• **Directions**: Retype, word for word, each line between the lines holding "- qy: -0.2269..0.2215" and "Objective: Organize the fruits", inclusive, and leave the rest of the data alone.

________________

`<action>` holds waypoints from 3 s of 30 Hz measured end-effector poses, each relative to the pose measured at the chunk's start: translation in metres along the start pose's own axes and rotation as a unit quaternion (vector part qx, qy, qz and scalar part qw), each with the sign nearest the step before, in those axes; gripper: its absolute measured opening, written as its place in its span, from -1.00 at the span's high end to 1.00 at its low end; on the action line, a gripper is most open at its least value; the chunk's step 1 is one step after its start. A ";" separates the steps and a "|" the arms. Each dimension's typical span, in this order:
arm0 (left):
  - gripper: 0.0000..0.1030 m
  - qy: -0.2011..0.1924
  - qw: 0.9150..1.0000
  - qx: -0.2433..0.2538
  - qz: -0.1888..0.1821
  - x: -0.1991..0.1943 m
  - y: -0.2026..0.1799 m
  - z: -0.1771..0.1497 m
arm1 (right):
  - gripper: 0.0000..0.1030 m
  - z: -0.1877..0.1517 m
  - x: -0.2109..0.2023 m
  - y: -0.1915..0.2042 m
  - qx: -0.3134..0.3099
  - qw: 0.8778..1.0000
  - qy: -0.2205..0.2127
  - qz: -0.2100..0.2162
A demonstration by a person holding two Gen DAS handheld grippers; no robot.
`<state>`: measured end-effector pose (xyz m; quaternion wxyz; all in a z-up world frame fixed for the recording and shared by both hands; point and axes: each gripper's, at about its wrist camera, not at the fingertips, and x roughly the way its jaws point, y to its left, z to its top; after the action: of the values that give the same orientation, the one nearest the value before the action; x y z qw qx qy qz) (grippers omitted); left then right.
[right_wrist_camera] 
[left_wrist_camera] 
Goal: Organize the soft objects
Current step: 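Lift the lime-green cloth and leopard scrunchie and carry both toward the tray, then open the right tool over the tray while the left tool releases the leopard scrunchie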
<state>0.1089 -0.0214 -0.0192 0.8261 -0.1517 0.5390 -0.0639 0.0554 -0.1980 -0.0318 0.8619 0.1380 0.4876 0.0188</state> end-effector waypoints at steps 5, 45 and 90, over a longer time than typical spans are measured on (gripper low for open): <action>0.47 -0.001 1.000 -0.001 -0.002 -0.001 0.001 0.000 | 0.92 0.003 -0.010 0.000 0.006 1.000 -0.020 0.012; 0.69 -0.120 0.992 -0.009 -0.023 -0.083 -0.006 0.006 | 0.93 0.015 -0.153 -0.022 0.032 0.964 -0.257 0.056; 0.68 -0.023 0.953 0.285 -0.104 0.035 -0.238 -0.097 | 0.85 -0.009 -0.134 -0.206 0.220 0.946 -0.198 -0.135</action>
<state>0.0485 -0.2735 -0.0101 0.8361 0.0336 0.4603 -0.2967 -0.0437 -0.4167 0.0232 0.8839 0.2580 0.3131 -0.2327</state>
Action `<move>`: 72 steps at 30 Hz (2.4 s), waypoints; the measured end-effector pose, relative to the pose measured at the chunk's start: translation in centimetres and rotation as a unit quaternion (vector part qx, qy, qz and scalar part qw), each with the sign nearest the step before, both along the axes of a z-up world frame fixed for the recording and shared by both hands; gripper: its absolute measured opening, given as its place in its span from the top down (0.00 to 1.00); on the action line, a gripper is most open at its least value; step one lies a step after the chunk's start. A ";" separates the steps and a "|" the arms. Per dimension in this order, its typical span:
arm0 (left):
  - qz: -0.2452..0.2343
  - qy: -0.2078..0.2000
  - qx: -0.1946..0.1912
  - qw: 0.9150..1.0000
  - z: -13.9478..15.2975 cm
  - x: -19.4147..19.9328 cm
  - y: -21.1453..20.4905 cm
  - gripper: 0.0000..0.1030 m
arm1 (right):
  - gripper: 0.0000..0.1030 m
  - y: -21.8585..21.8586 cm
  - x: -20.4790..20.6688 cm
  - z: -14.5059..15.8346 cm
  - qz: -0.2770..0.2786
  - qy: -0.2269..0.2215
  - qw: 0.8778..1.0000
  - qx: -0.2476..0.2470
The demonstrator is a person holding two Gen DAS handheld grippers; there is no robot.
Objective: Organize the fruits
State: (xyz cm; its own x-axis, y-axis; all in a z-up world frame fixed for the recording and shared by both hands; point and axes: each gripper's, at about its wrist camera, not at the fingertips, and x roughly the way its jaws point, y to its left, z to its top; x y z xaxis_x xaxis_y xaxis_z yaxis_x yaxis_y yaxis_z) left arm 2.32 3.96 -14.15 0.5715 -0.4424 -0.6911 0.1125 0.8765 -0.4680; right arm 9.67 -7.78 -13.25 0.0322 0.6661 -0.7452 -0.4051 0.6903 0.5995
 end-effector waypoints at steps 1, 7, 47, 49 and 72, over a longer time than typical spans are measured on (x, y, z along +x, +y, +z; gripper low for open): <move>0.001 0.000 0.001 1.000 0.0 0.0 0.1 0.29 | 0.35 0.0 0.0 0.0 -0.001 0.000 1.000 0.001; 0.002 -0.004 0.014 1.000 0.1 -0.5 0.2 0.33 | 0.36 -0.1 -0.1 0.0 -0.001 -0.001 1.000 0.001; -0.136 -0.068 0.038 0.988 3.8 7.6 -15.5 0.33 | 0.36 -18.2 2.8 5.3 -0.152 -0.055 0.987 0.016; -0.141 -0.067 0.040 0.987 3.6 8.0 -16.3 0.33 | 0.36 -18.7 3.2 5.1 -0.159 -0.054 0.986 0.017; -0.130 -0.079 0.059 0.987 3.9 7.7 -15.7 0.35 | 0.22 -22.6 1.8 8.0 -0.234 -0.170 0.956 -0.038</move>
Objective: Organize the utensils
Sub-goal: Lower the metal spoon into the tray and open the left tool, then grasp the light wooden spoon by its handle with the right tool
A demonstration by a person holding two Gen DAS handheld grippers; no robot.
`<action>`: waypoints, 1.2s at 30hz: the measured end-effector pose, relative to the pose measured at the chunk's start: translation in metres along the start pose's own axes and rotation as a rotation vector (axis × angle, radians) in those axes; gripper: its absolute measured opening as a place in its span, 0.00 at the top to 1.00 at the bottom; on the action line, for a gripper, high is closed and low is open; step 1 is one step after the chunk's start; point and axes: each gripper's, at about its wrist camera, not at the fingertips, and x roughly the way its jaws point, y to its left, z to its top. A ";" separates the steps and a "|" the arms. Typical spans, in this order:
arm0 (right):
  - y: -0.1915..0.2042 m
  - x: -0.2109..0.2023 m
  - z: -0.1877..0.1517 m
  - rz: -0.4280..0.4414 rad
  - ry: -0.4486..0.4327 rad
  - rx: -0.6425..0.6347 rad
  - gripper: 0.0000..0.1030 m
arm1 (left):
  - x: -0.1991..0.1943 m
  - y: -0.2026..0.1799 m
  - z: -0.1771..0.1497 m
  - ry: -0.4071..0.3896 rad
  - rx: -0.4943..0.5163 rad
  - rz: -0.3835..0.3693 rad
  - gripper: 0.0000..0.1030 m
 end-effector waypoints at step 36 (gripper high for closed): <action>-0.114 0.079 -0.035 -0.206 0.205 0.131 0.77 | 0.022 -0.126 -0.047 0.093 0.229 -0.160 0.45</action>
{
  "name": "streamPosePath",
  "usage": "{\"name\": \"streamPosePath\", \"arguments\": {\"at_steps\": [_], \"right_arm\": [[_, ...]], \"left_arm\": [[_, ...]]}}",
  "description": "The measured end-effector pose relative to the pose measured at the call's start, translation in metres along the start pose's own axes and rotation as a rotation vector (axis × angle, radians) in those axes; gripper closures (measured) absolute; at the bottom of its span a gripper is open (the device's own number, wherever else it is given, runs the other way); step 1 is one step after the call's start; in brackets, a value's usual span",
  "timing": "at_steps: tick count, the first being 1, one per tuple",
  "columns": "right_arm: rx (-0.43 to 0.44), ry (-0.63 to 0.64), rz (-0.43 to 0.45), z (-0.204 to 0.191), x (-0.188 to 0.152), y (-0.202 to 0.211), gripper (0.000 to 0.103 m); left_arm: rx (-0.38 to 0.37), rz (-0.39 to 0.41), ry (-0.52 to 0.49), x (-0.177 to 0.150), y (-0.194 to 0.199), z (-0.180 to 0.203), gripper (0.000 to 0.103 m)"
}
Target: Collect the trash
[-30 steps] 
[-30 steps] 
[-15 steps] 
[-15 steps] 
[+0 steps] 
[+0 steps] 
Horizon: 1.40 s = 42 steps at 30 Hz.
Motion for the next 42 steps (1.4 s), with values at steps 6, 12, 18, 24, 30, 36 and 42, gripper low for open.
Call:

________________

• **Answer to the problem**:
  - qy: -0.2269..0.2215
  - qw: 0.8778..1.0000
  - qx: -0.2476..0.2470
The demonstrator is a person holding two Gen DAS handheld grippers; there is no robot.
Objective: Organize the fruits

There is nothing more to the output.